We found a campsite just off the island of Cape Breton, but headed back to Port Hawkesbury for their Tuesday night Ceilidh which featured a large group of musicians (John and Bill Petterin, Rachel Davis, Darren McMullen and Jason Roach) playing toe-tapping Scottish music. Annabel repeated her freestyle highland dance and managed to stay up for the end of the show.
We are spending the night in Linwood, Nova Scotia and planning to start heading west. Tomorrow should be a Fun-d(a)y.
Monday, July 29, 2024
Cape Breton II
After leaving Chetícamp, we dried off in the car as we followed the southern route of the Cabot Trail. We meandered through sparsely populated territory with filtered views of the mountains through the low hanging clouds. Eventually we made our way to the town of Baddeck where we visited the Alexander Graham Bell museum which is filled with not only telephones but equipment and languages invented for teaching and communicating with the deaf and airplanes and speedboats. By modern standards, Alexander Graham Bell would be considered a bit of a kook. Annabel enjoyed finding hidden sheep and completing the scavenger hunt.
We grabbed lunch at the Three Doors Down Diner in Baddeck before making the long road north to Ingonish. We decided to skip the Friday night music in favor of a quiet evening at our campsite by the sea. Instead, we whiled away the evening on a beach where Warren Brook terminates into the Atlantic Ocean. Annabel braved the cool water to swim while Mom and Dad played fiddle music on the beach. We found the campground playground by following the river trail but it was a bit of a disappointment after the massive series of structures at our previous campground.
After chocolate chip pancakes and bacon meat sticks the next morning, we were itching for a hike. We were in luck since our campground was situated across the road from Lake Warren - a beautiful glacial lake with a perimeter path. Annabel walked the entire four mile trail and other than a pair of dropped sunglasses (which were safely retrieved!) the hike went off without a hitch.

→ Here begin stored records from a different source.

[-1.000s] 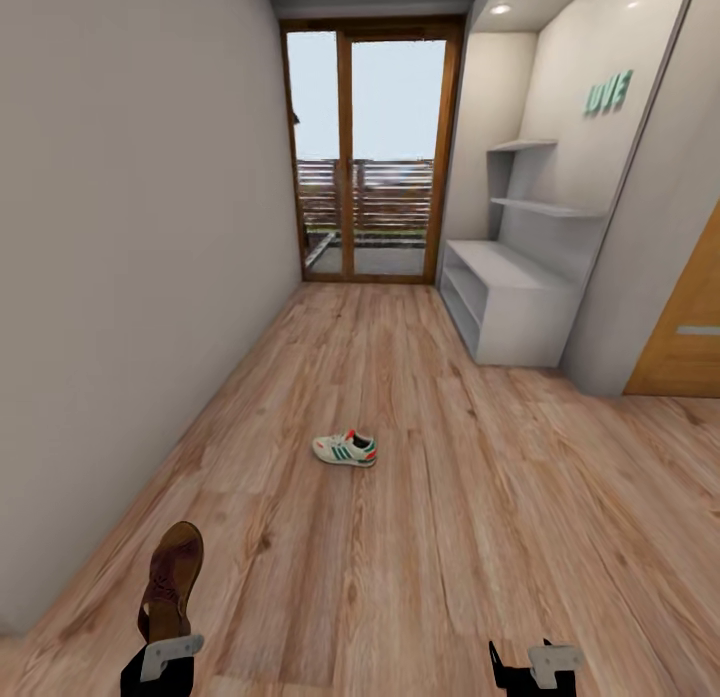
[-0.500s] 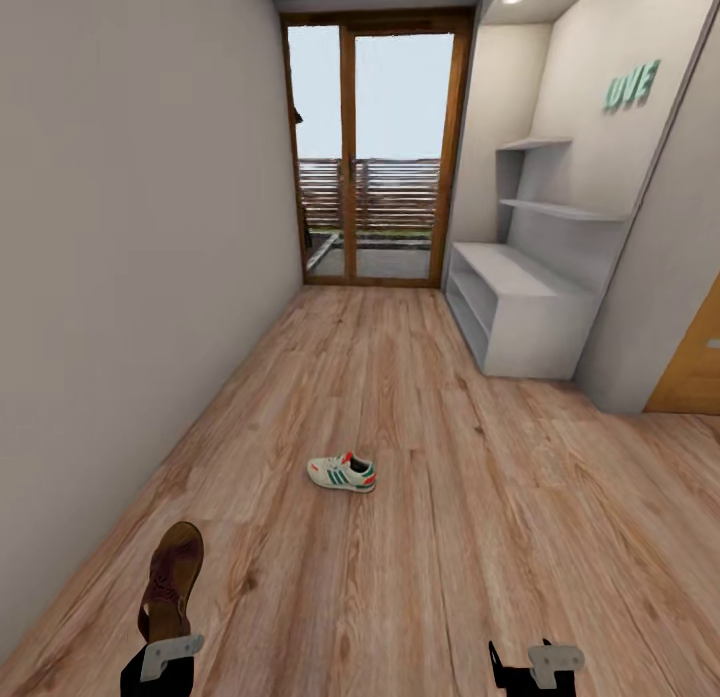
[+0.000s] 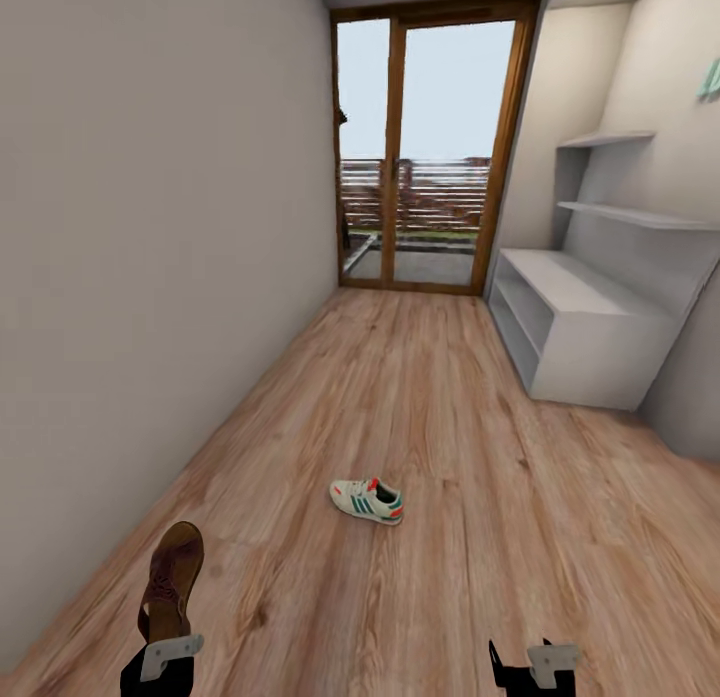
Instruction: Pick up the two gym shoes and the two sandals from the corridor floor and place them onto the hallstand (shoe rack) in the corridor, making sure they are on the rack and not on the floor. Arrange them so the two gym shoes are next to each other and the two sandals are next to each other.
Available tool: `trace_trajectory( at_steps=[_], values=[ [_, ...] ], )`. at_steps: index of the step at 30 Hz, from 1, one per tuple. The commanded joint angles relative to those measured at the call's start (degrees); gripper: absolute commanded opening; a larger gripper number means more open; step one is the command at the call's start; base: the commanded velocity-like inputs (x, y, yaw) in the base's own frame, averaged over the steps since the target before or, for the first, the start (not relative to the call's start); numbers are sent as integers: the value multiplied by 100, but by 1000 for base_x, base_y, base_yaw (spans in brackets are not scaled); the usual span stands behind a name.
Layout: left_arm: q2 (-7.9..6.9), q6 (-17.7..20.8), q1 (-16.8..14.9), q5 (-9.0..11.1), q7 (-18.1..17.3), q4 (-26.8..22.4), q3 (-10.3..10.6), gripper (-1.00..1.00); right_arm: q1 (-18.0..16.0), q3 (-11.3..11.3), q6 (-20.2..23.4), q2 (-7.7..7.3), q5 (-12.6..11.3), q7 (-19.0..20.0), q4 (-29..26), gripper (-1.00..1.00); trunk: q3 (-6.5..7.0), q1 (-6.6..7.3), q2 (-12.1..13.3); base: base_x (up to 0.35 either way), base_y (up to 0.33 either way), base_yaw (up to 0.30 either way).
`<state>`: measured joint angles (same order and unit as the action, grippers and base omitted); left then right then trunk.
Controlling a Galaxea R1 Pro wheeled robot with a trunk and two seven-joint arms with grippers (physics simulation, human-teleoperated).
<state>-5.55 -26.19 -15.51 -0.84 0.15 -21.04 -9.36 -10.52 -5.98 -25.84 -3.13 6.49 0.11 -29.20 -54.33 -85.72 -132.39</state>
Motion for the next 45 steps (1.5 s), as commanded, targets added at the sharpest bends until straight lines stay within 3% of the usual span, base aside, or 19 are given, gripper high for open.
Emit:
trace_trajectory(
  at_steps=[1, 24, 45],
  values=[
    [2, -18, -4, -21, 3, 4, -13, -100, -3, -29, -18, 4, 59, 0, 3, 100, -5, -2, -2, 338, -77, 73],
    [2, -22, -4, -21, 3, -2, -13, -100, -3, -31, -18, 4, 54, -3, -4, 100, -5, -2, -2, 320, -100, 15],
    [2, -27, -4, -21, 3, -4, -13, -100, -3, -28, -18, 3, 54, -3, 1, 100, -5, -2, -2, 190, -194, 261]
  ],
)
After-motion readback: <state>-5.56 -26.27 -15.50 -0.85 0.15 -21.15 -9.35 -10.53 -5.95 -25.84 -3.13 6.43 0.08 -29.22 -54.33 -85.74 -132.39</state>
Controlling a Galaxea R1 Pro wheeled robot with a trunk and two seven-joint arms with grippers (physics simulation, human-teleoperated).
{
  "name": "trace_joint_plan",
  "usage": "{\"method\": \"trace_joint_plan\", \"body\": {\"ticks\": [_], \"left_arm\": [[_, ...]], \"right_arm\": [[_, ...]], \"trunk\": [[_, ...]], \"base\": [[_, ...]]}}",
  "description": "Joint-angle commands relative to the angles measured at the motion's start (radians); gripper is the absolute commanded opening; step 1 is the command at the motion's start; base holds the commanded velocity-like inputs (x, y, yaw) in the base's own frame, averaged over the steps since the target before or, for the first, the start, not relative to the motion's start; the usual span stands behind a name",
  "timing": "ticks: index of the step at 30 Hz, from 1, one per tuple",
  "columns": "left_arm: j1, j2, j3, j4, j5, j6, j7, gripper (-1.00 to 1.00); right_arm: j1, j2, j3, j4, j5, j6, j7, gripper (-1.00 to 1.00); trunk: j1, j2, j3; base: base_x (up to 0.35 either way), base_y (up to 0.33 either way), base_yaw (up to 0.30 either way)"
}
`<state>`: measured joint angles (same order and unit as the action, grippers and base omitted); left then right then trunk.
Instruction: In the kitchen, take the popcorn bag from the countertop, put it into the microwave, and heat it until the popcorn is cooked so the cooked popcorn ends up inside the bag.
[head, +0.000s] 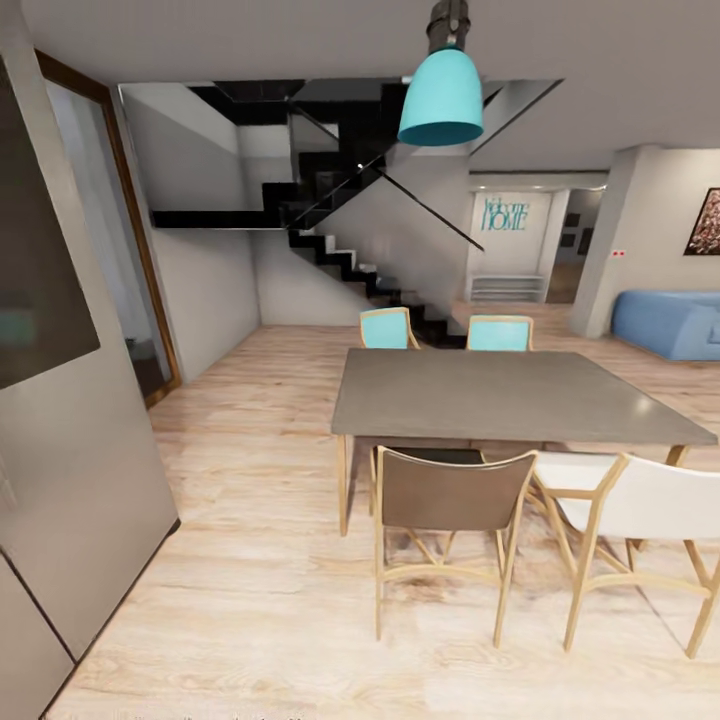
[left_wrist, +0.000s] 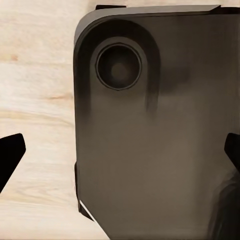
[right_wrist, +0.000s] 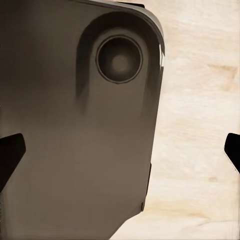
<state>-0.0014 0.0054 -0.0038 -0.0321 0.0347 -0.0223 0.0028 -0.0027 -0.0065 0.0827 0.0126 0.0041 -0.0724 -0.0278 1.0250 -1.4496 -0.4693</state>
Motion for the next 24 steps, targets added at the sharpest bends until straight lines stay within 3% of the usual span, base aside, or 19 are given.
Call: {"method": "trace_joint_plan", "body": {"ticks": [1,9,14,18,24], "left_arm": [[0.000,0.000,-0.001,0.000,0.004,-0.002,0.000,1.00],[0.000,-0.002,-0.001,-0.001,0.004,-0.002,-0.001,1.00],[0.000,-0.057,0.006,-0.003,0.008,-0.003,-0.004,1.00],[0.000,-0.058,0.022,0.000,0.038,-0.003,-0.001,1.00],[0.000,-0.056,0.028,0.000,0.048,-0.004,0.004,1.00]], "right_arm": [[0.000,0.000,0.008,0.001,0.001,-0.004,-0.003,1.00],[0.000,0.001,0.008,0.001,0.001,-0.004,-0.024,1.00],[0.000,-0.001,0.009,0.001,0.000,-0.004,-0.027,1.00],[0.000,0.002,0.004,0.002,-0.007,-0.005,-0.027,1.00],[0.000,0.001,0.000,0.003,-0.013,-0.009,-0.027,1.00]], "trunk": [[0.000,0.000,-0.001],[0.000,0.000,-0.001],[0.000,0.000,-0.001],[0.000,0.000,-0.001],[0.000,0.000,-0.001]], "base": [[0.000,0.000,0.300],[0.000,0.000,0.300],[0.000,0.000,0.300],[0.000,0.000,0.300],[0.000,0.000,0.300]]}}
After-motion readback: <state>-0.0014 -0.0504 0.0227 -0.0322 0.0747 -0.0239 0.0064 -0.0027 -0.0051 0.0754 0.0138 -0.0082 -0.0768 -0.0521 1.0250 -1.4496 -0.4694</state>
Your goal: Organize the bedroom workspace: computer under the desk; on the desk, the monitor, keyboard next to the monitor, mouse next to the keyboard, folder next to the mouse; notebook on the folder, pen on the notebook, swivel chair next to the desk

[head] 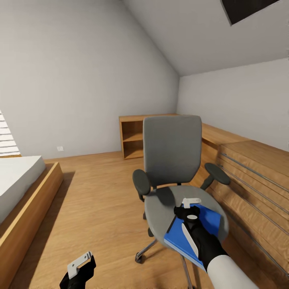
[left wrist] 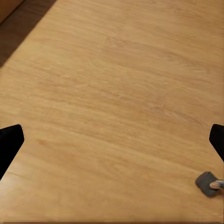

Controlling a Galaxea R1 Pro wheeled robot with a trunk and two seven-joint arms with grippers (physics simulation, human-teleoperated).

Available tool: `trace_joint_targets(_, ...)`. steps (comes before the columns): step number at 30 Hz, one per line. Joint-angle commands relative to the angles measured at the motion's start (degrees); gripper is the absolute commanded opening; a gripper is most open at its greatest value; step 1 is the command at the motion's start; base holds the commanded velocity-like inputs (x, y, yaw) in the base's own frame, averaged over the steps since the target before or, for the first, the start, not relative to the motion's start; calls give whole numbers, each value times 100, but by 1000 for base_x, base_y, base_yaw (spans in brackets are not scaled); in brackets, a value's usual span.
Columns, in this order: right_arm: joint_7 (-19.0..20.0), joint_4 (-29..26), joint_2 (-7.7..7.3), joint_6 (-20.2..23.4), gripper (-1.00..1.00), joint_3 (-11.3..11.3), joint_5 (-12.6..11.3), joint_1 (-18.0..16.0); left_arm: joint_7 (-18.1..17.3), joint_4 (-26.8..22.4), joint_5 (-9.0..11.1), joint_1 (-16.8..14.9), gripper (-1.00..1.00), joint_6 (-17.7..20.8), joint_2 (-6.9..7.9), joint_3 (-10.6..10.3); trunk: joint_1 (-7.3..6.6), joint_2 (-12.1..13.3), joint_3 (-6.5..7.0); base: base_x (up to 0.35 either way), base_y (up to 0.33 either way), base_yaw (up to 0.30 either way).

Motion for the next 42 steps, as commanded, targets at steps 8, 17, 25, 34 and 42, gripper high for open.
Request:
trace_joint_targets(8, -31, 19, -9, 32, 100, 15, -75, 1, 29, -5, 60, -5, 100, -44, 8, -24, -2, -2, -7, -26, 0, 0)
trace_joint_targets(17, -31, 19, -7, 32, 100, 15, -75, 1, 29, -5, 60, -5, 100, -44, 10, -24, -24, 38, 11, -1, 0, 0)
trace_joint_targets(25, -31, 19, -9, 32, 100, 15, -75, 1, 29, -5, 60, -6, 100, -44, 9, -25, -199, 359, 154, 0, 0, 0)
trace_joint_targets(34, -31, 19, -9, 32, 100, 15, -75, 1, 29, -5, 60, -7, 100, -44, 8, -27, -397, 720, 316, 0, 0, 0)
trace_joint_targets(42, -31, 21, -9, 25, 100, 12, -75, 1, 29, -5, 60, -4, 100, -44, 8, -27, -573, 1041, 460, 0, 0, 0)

Lunch was back at our campsite before we spent the rest of the evening at the same beach we had lounged on the previous day. We all made friends with a local family and Annabel had a great swimming buddy in the afternoon. It was a quiet and relaxing day with almost no driving which was a nice contrast to most of the days of this trip so far.
It was a bit of a rowdy campground night but we awoke early the next morning anyway and headed to Louisbourg Fortress National Historic Site. The site is a living history museum that recreates the fort as is appeared in 1744. We had lunch with the commoners (where you only get a spoon) and enjoyed talking to the many interpreters around the fort. Annabel enjoyed booing the “voleur” at the public humiliation!